Tampoco es lógico pensar que un ciudadano aporte económicamente a dos o más contendores. ¿Qué sentido democrático tiene que yo como individuo aporte dinero a la campaña de A y también a la de B, cuando ambos son adversarios en la arena política o tienen programas disímiles? No es el interés colectivo, por cierto.
Por ello, un elemento a considerar en la decisión de voto es el despliegue económico del candidato. La inversión que realiza en publicidad, equipos de terreno y toda su campaña, que está claro no es fruto del voluntariado sino financiada, dan cuenta no solo de la mirada del postulante sino también de que alguien cobrará, al final del día, la factura.
Y ese pago se realizará con cargo a leyes en el caso de congresistas y favores de otro tipo en el de otras autoridades elegidas. Así es como se pervierte el sentido del bien común. Y eso es lo que hemos visto, lamentablemente, no solo en la aprobación de leyes sino, también, en los debates públicos. El silencio cómplice de diputados, senadores y diversas autoridades elegidas en temas de alto interés de sus propios distritos y circunscripciones es solo una muestra de ello.
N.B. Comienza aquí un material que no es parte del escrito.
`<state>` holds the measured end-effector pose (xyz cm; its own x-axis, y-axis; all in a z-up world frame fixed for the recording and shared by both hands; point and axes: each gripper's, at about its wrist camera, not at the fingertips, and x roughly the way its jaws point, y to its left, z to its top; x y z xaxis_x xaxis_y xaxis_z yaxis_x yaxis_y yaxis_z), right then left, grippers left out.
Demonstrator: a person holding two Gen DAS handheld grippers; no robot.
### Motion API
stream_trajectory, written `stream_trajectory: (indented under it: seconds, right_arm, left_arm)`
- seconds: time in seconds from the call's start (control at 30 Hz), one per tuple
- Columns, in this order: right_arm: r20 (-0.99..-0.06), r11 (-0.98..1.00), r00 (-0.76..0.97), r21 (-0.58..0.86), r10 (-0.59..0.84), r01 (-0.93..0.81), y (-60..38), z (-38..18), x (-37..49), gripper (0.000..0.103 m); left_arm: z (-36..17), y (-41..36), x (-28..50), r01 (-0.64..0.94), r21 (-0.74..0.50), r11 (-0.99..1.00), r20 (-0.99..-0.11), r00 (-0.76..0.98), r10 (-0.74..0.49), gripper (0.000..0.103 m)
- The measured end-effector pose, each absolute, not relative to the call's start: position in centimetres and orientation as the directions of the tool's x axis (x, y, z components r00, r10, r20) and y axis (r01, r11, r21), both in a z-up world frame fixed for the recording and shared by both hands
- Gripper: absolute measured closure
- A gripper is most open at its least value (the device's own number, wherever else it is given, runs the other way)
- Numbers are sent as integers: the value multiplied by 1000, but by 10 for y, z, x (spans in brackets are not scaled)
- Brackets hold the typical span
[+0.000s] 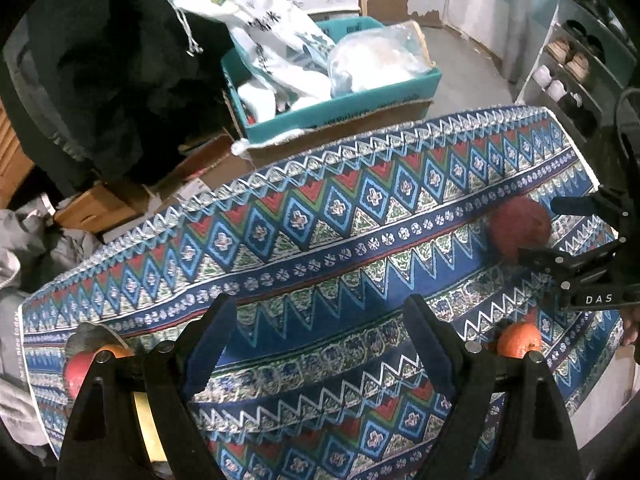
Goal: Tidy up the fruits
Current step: 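Grasp the mandarin with the left tool while the right tool grasps the red apple, then lift the mandarin with the left tool while the right tool carries the red apple toward the bowl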
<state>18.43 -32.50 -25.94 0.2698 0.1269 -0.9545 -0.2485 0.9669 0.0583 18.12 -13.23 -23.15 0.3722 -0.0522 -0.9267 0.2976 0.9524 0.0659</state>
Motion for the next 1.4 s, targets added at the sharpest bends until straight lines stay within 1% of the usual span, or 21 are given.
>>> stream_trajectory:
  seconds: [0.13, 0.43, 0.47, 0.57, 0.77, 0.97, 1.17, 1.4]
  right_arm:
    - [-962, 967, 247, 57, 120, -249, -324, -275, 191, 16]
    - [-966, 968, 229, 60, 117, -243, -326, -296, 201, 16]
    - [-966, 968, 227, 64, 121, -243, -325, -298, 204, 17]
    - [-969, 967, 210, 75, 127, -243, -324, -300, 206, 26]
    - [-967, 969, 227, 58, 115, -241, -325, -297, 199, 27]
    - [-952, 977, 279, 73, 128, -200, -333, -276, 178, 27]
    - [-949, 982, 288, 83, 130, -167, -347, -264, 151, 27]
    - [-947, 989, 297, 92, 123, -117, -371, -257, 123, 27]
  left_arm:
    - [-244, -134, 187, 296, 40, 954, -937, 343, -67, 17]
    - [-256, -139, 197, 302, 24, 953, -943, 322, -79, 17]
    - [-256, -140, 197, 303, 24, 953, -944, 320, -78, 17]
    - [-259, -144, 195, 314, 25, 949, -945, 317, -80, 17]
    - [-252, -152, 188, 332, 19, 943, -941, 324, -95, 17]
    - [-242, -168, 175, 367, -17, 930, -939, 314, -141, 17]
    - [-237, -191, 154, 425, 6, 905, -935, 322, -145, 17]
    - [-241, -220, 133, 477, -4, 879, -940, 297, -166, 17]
La regulación de límites a gastos de campaña y la generación de espacios públicos y de medios para la promoción de todos los candidatos, y la opción por aquellos postulantes que difundan sus programas (conocido como voto programático) son algunas de las alternativas para revertir la tendencia actual. Además de dar igualdad de condiciones para la competencia y permitir evitar la cooptación empresarial de los futuros servidores públicos.
Por eso, si ve que un candidato cuenta con un financiamiento desmesurado y más aún desconocido, desconfíe. Alguien pagará, en algún momento, esa factura. Y lo más probable es que sea usted, con su propia calidad de vida y la de sus hijos. O incluso peor, toda la sociedad.